*Assignment:* Return each line below holding the string "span".

—————

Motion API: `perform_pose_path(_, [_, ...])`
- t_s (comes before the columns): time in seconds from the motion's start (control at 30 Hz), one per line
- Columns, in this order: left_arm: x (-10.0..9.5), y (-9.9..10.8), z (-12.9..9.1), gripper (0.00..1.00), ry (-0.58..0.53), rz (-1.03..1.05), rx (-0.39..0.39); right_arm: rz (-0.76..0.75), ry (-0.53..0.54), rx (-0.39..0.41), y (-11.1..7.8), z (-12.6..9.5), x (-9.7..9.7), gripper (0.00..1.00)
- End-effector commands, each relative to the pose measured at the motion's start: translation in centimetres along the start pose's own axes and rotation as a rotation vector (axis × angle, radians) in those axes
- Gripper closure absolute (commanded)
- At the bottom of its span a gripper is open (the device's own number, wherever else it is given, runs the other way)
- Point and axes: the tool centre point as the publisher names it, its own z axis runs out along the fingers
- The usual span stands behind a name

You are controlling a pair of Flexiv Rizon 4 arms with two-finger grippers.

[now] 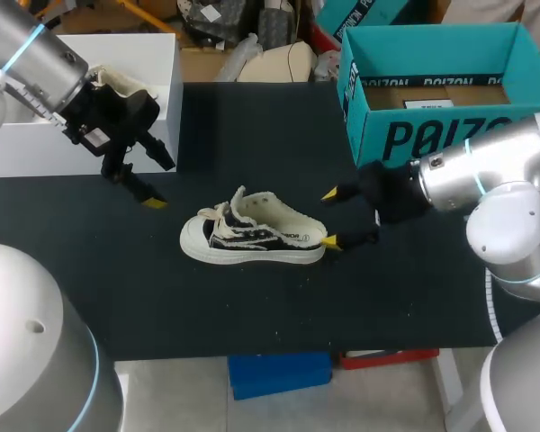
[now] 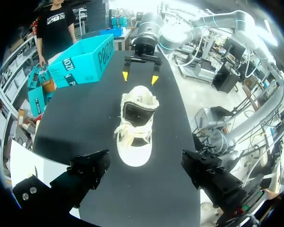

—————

*Your response:*
- At the bottom of its span a gripper is open (the device's own number, wherever else it is given, runs the other way)
- The usual span stands behind a name

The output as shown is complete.